A release from the temple administration said the ban was being enforced in line with the recent order of the Madras High Court’s Madurai Bench and in the interest of the security of the ancient shrine.

A bench of Justices N Kirubakaran and R Tharani had on 9 February banned people other than security officials from carrying mobile phones to the temple where a fire mishap gutted several shops recently.

It had also suggested the deployment of CISF personnel to maintain security at the temple.

The order was issued on a PIL seeking to direct the central and State governments to frame guidelines and safety and security code and implement these immediately in the backdrop of the fire mishap.
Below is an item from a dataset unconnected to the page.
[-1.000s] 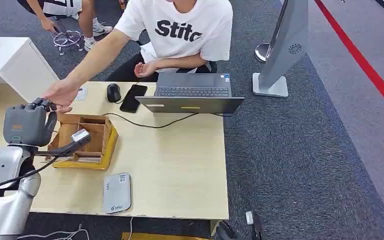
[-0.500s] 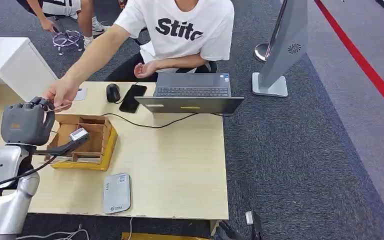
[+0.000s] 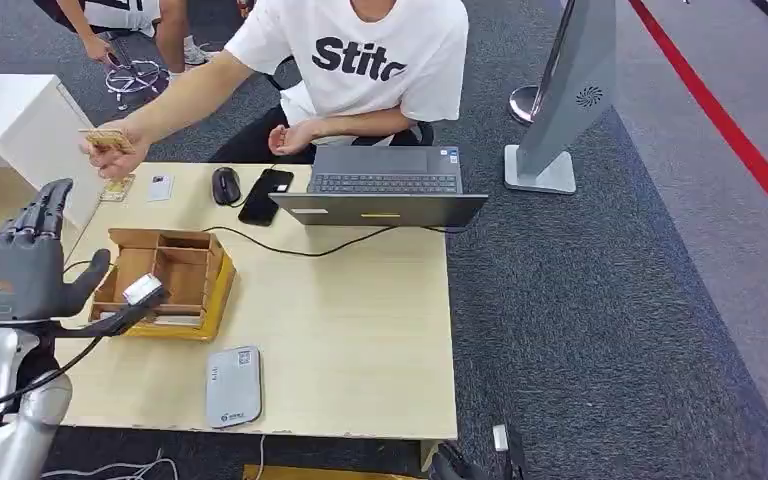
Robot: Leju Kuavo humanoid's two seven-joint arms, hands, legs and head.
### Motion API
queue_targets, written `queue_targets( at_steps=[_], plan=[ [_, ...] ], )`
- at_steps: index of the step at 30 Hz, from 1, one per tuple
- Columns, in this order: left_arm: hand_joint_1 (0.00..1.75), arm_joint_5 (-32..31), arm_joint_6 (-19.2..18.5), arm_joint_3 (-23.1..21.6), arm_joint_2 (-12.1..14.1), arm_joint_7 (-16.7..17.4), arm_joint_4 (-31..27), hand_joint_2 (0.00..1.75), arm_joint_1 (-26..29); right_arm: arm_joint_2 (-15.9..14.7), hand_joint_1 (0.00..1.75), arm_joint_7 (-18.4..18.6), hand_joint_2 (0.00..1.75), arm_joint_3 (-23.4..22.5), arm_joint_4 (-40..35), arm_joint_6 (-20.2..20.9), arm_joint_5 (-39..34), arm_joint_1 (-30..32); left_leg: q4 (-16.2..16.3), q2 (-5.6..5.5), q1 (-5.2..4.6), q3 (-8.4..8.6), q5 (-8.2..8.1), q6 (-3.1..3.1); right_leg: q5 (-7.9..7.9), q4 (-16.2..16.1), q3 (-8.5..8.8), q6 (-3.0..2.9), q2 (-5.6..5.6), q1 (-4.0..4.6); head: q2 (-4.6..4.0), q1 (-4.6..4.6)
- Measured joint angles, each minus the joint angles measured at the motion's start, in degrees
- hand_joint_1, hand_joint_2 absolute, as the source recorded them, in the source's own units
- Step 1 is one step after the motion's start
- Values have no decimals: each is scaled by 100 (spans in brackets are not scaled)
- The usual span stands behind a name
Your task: Pass the card to the sensor for recognition and then transmit it.
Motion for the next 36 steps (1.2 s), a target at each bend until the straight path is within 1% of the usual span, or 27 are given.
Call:
queue_targets(
  at_steps=[2,4,5,6,7,8,9,10,11,12,13,14,16,17,19,20,21,22,24,27,28,29,30,33,34,36],
  plan=[
    [0,453,234,175,-147,-247,-341,175,375,-2,0,-42,175,-35,0,-2,-24,17,0,0,-1,-1,-3,2,-4,-1,0,4,0,-1,0,0],
    [0,1072,443,373,-374,-595,-719,175,773,-4,0,-96,175,-90,0,-20,-74,41,0,0,-1,-3,-6,4,-5,-2,1,5,0,-1,0,2],
    [0,1467,536,468,-488,-792,-929,175,973,-4,0,-127,175,-109,0,-31,-81,56,0,0,-3,-3,-10,4,-5,-4,0,6,0,-2,0,-4],
    [0,1880,607,562,-659,-1054,-1143,175,1191,-11,0,-157,175,-140,0,-37,-100,78,0,0,-4,-3,-13,8,-8,-4,1,10,0,-4,0,-7],
    [0,2340,585,638,-770,-1262,-1301,175,1375,-20,0,-184,175,-164,0,-44,-125,102,0,0,-4,-3,-14,11,-9,-6,2,12,-2,-4,0,-7],
    [0,3079,491,751,-969,-1518,-1515,175,1547,-28,0,-219,175,-203,2,-52,-151,125,0,-1,-5,-5,-15,12,-10,-7,3,13,-6,-5,0,-4],
    [0,3682,281,848,-1142,-1764,-1685,175,1720,-39,0,-249,175,-249,7,-52,-179,145,0,-1,-5,-5,-19,18,-11,-7,4,14,-8,-5,0,-4],
    [0,4286,-37,968,-1353,-1930,-1840,175,1887,-50,0,-278,175,-284,7,-52,-199,165,0,-1,-6,-6,-20,18,-11,-8,5,15,-8,-6,0,-4],
    [0,5023,-569,1113,-1550,-2017,-1963,175,2029,-66,0,-308,175,-324,9,-52,-216,188,0,-1,-6,-6,-21,20,-12,-9,5,16,-8,-6,0,-7],
    [0,5816,-1374,1334,-1773,-2054,-2061,175,2153,-83,0,-332,175,-383,9,-52,-238,215,0,-5,-7,-6,-21,21,-14,-9,5,19,-12,-6,0,-7],
    [0,6200,-1859,1502,-1935,-2081,-2102,175,2240,-94,0,-334,175,-418,9,-52,-249,234,1,-6,-7,-7,-21,21,-14,-9,5,19,-13,-6,0,-7],
    [0,6450,-2297,1710,-2101,-2129,-2168,175,2308,-107,0,-339,175,-450,9,-50,-251,249,0,-6,-6,-7,-20,21,-14,-9,5,19,-13,-6,0,-2],
    [0,6473,-2491,2027,-2372,-2135,-2275,175,2397,-125,0,-339,175,-518,9,-50,-256,266,0,-6,-7,-5,-20,21,-14,-9,5,19,-13,-6,0,-7],
    [0,6640,-2677,2144,-2495,-2045,-2301,175,2419,-131,0,-341,175,-542,9,-50,-268,272,0,-6,-7,-6,-20,21,-14,-9,7,19,-13,-6,0,-7],
    [0,7290,-3379,2451,-2748,-1807,-2307,175,2462,-138,0,-356,175,-603,9,-46,-317,287,0,-12,-6,-5,-20,21,-14,-8,11,19,-19,-6,0,-7],
    [0,7587,-3781,2678,-2958,-1774,-2305,175,2515,-138,0,-398,175,-656,11,-35,-332,305,0,-12,-6,-5,-20,21,-14,-8,12,19,-18,-5,0,-7],
    [0,7771,-4058,2929,-3098,-1776,-2297,175,2563,-138,0,-426,175,-697,15,-24,-361,330,0,-10,-6,-3,-20,20,-14,-8,11,19,-16,-5,0,-7],
    [0,7910,-4155,3141,-3216,-1796,-2277,175,2627,-138,0,-450,175,-717,20,-9,-371,362,0,-9,-6,0,-21,20,-14,-8,10,18,-15,-5,0,-7],
    [0,8049,-4223,3461,-3364,-1844,-2231,175,2732,-138,0,-481,175,-774,28,20,-378,413,0,-11,-6,-2,-21,20,-16,-8,7,18,-16,-5,0,-9],
    [0,8314,-4208,3670,-3543,-1759,-2135,175,2861,-138,0,-557,175,-842,35,131,-415,438,-1,-23,-6,-6,-22,21,-28,-8,10,25,-29,-6,0,-7],
    [0,8415,-4151,3694,-3591,-1715,-2086,175,2913,-138,65,-586,175,-857,35,186,-430,440,-1,-22,-6,-5,-28,18,-28,-8,11,25,-28,-6,0,-9],
    [175,8536,-4013,3702,-3634,-1732,-2019,175,2978,-138,161,-605,175,-874,35,234,-446,448,-1,-22,-6,-3,-28,18,-28,-8,12,25,-28,-6,0,-4],
    [175,8673,-3844,3702,-3672,-1796,-1935,175,3039,-138,175,-629,175,-907,37,308,-481,460,0,-21,-7,-2,-28,19,-28,-8,12,25,-27,-6,0,-7],
    [175,9163,-3152,3645,-3759,-1969,-1527,175,3219,-142,175,-645,175,-990,48,411,-509,517,0,-20,-9,0,-32,25,-29,-10,13,27,-28,-7,0,-9],
    [175,9240,-2955,3589,-3787,-2042,-1360,175,3287,-149,175,-649,175,-1012,57,437,-511,542,1,-22,-9,0,-32,25,-30,-11,14,28,-28,-7,0,-7],
    [175,9340,-2701,3491,-3831,-2163,-1056,175,3354,-157,175,-664,175,-1051,68,494,-511,575,0,-22,-11,-1,-33,26,-31,-11,15,29,-29,-7,0,-2]
  ],
)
Meenakshi Temple, also referred to as Meenakshi Amman or Minakshi-Sundareshwara Temple, is a historic Hindu temple located on the southern bank of the Vaigai River in the temple city of Madurai, Tamil Nadu. It is dedicated to Meenakshi, a form of Parvati, and her consort, Sundareswar, a form of Shiva. The temple is at the centre of the ancient temple city of Madurai mentioned in the Tamil Sangam literature, with the goddess temple mentioned in 6th century CE texts.
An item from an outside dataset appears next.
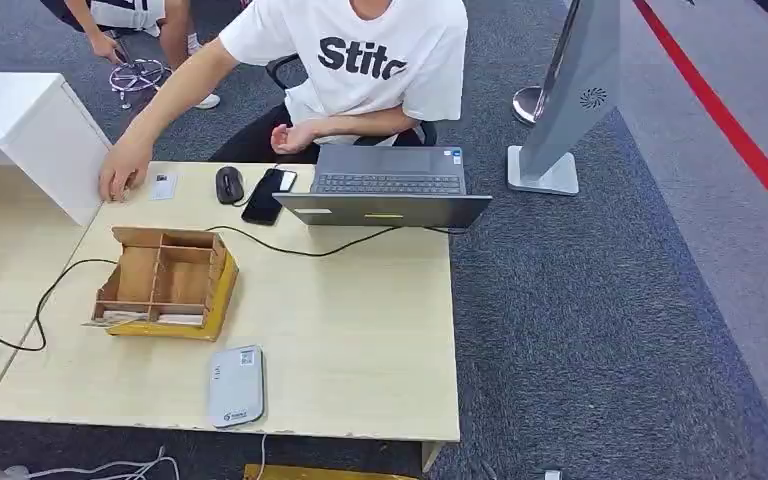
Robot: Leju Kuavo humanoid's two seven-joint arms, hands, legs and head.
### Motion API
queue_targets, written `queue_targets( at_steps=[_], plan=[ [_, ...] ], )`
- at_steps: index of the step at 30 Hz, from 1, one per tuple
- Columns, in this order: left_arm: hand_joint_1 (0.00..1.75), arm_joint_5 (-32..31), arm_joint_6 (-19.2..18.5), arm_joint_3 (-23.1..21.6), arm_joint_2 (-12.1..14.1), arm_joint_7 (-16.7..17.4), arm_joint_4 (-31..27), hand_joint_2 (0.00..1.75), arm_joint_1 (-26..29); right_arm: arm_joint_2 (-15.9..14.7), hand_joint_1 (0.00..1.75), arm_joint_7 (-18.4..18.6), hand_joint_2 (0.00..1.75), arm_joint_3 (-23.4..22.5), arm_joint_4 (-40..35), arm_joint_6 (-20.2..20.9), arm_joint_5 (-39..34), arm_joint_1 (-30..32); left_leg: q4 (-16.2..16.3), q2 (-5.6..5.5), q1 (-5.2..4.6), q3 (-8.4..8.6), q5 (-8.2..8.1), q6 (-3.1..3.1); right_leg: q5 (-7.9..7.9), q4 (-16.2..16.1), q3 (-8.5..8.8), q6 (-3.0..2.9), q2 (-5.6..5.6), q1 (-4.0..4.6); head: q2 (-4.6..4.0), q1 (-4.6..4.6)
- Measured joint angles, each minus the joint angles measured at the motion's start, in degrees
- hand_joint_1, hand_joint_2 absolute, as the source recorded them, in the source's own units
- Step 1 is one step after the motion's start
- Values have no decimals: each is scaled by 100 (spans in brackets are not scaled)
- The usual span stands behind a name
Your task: Pass the card to the sensor for recognition and then transmit it.
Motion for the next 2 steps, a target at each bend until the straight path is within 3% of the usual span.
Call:
queue_targets(
  at_steps=[2],
  plan=[
    [175,201,290,-103,-37,-46,322,175,16,0,175,0,175,-39,7,30,4,16,0,1,0,0,-1,1,0,0,2,0,0,0,0,0]
  ],
)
Though the temple has historic roots, most of the present campus structure was rebuilt after the 14th century CE, further repaired, renovated and expanded in the 17th century by Thirumalai Nayak. In the early 14th century, the armies of Delhi Sultanate led by Muslim Commander Malik Kafur plundered the temple, looted it of its valuables and destroyed the Madurai temple town along with many other temple towns of South India. The contemporary temple is the result of rebuilding efforts started by the Vijayanagara Empire rulers who rebuilt the core and reopened the temple. In the 16th century, the temple complex was further expanded and fortified by the Nayak ruler Vishwanatha Nayakar and later others. The restored complex now houses 14 gateway towers, ranging from 45–50m in height, with the southern gopura tallest at 51.9 metres (170 ft). The complex has numerous sculpted pillared halls such as Ayirakkal (1,000 pillar hall), Kilikoondu-mandapam, Golu-mandapam and Pudu-mandapam. 

The temple is a major pilgrimage destination within the Shaivism tradition, dedicated to Meenakshi Devi and Shiva.